▼▼▼

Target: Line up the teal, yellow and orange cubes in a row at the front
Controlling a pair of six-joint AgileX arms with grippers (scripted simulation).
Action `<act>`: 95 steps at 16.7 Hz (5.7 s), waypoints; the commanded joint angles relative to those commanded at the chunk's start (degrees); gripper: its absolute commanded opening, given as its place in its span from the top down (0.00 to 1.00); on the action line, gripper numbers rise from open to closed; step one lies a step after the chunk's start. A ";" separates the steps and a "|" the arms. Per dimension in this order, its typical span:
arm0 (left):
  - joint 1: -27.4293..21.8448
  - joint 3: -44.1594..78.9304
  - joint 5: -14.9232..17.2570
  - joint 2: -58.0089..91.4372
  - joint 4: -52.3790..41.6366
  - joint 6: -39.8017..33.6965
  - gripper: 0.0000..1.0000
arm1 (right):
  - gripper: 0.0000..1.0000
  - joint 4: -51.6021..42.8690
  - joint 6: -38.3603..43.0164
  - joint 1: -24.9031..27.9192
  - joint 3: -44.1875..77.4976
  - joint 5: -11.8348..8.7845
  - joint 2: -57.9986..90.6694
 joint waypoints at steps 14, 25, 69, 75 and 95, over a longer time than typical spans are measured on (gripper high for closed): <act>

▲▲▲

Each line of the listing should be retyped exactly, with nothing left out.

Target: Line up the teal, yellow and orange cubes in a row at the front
Controlling a pair of six-joint AgileX arms with grippers (scripted simulation).
Action `<act>`: 95 steps at 16.7 Hz (5.7 s), waypoints; the commanded joint angles relative to those commanded at the chunk's start (degrees); gripper: its absolute commanded opening, given as its place in its span from the top down (0.00 to 1.00); on the action line, gripper numbers rise from open to closed; step one lies a step after the chunk's start. A ";" separates the steps and a "|" the arms. Per dimension in this order, its typical span:
arm0 (left):
  - joint 1: -27.4293..21.8448
  - joint 3: -44.1594..78.9304
  - joint 5: -14.9232..17.2570
  - joint 2: -58.0089..91.4372
  - joint 4: -52.3790..41.6366
  - joint 6: -39.8017..33.6965
  - gripper: 0.0000..1.0000
arm1 (right):
  - gripper: 0.0000..1.0000
  - joint 4: -51.6021..42.8690
  - joint 6: -38.3603..43.0164
  - joint 1: -24.9031..27.9192
  - joint 3: -44.1875..77.4976
  - joint 5: -11.8348..8.7845
  - joint 2: -57.9986..90.6694
 joint waypoints at steps 14, 25, 69, 75 and 95, over a longer time than typical spans are measured on (gripper high for closed): <act>

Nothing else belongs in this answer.